◆ **Exercise**:
The reply should consist of the full listing, written out exactly.
---*---
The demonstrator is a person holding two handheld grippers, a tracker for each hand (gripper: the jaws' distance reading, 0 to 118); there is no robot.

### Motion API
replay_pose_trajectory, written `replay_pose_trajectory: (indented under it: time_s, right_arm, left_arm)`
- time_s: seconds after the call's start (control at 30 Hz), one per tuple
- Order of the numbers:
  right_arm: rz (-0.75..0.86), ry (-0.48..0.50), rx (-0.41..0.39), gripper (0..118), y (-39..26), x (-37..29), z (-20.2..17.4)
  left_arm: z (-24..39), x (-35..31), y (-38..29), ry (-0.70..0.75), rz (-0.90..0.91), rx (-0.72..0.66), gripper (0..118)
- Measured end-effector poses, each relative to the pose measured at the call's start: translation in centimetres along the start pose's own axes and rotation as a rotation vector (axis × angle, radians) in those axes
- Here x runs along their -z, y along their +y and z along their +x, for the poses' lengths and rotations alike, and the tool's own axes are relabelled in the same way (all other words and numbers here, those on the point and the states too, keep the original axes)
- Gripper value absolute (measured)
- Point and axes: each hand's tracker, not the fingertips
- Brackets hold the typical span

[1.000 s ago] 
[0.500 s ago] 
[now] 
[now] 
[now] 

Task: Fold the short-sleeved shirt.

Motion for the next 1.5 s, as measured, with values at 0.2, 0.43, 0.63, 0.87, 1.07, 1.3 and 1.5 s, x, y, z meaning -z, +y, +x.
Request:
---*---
◆ **Reply**:
The demonstrator is a person holding two handheld grippers, a tracker for each hand (gripper: the jaws' distance reading, 0 to 118); there is no robot.

### Motion API
replay_pose_trajectory, written `replay_pose_trajectory: (indented under it: time_s, right_arm, left_arm)`
- time_s: seconds after the call's start (control at 30 Hz), one per tuple
- Order of the numbers:
  right_arm: rz (-0.75..0.86), ry (-0.48..0.50), rx (-0.41..0.39), gripper (0..118), y (-39..26), x (-37..29), z (-20.2..17.4)
  left_arm: z (-24..39), x (-35..31), y (-38..29), ry (-0.70..0.75), rz (-0.90..0.91), rx (-0.72..0.66), gripper (0..118)
- Measured end-effector poses, each relative to the pose measured at the call's start: translation in centimetres along the start pose's own axes and rotation as a rotation vector (axis × angle, radians) in those axes
- Here x runs along their -z, y along their +y and z along their +x, for the poses' lengths and rotations alike, and the tool's own axes are relabelled in the same way (all other words and numbers here, those on the point and the states too, keep the original axes)
- Gripper value absolute (measured)
- Point and axes: each hand's tracker, not the fingertips
- Brackets hold the typical span

[1.000 s ago] 
[0.500 s ago] 
[now] 
[now] 
[now] 

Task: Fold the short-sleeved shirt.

Motion for the next 1.5 s, as measured, with values at 0.2, 0.43, 0.63, 0.87, 1.07, 1.3 and 1.5 s, x, y, z meaning -z, +y, +x.
Request:

There is no additional output for this exercise.